What do various esoteric practices have in common? How can we gain access to the experience and knowledge of those who practice these rituals? How can we compare this knowledge without perpetuating Eurocentric stereotypes? By using these questions as a starting point, the FAU Centre for Advanced Studies called ‘Alternative Rationalities and Esoteric Practices from a Global Perspective’ aims to systematically compare the strategies of interpretation, rationalisation and legitimisation of esoteric practices. ‘We want to find out why these practices are still successful today in different cultural and regional contexts,’ explains sinologist Prof. Dr. Michael Lackner, Director of the International Consortium for Research in the Humanities, ‘Fate, Freedom and Prognostication. Strategies for Coping with the Future in East Asia and Europe’ and speaker of the Centre for Advanced Studies at FAU. In the medium term, the aim is to create a cultural theory of esoteric practices in order to explain their resilience even in these times where technology and scientific discourse are so widespread. In addition, it is hoped that the theory will shed light on typological similarities across a large number of case studies and explain why they are assessed differently depending on the cultural context.

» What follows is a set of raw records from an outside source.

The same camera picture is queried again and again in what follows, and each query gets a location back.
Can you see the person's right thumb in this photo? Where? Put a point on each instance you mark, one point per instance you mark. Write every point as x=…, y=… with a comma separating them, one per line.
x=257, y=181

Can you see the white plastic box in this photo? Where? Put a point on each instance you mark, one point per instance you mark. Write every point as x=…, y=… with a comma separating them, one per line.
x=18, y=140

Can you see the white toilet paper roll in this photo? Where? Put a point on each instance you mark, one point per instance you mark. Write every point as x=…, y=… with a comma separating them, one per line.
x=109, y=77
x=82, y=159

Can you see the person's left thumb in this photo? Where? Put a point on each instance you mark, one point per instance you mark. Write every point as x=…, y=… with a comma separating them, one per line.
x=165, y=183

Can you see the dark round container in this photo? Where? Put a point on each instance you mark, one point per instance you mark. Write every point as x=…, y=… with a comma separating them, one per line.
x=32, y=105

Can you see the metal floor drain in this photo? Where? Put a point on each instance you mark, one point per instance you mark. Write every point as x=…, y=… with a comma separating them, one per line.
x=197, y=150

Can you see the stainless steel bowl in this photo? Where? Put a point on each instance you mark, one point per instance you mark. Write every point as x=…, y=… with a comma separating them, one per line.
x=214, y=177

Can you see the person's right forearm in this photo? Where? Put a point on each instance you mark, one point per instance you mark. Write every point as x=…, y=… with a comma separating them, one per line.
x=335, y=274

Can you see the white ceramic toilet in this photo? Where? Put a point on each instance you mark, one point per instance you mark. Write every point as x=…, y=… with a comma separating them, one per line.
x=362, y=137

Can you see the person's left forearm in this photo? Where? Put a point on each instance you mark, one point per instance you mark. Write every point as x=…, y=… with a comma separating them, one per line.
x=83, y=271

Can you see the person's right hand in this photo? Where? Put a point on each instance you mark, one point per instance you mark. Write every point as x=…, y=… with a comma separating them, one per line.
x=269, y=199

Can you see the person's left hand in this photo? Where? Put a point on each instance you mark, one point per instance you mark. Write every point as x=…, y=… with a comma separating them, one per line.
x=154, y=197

The scale of the collaborative project is considerable, especially in view of the global relevance and high interdisciplinary and innovative potential of the topic and the fact that it has never been researched in this manner before. The DFG is therefore providing more than 3.7 million euros of funding over the course of the next four years. ‘I would like to congratulate FAU on this new DFG Centre for Advanced Studies in Humanities and Social Sciences and wish Professor Dr. Michael Lackner and the entire team every success in achieving their research goals,’ says Bavarian science minister Bernd Sibler. By awarding this funding, the DFG has once again confirmed that FAU is conducting ambitious research at a high international standard. The establishment of a Centre for Advanced Studies in Humanities and Social Sciences underlines that this explicitly also applies to the humanities and social sciences, as this DFG funding is specifically tailored to the forms of work carried out in these fields,’ Minister Sibler continues. ‘Researchers in these fields will also continue to find an excellent environment for their work in Bavaria. The Bavarian government will ensure that this is the case, for example with our planned University Innovation Act.’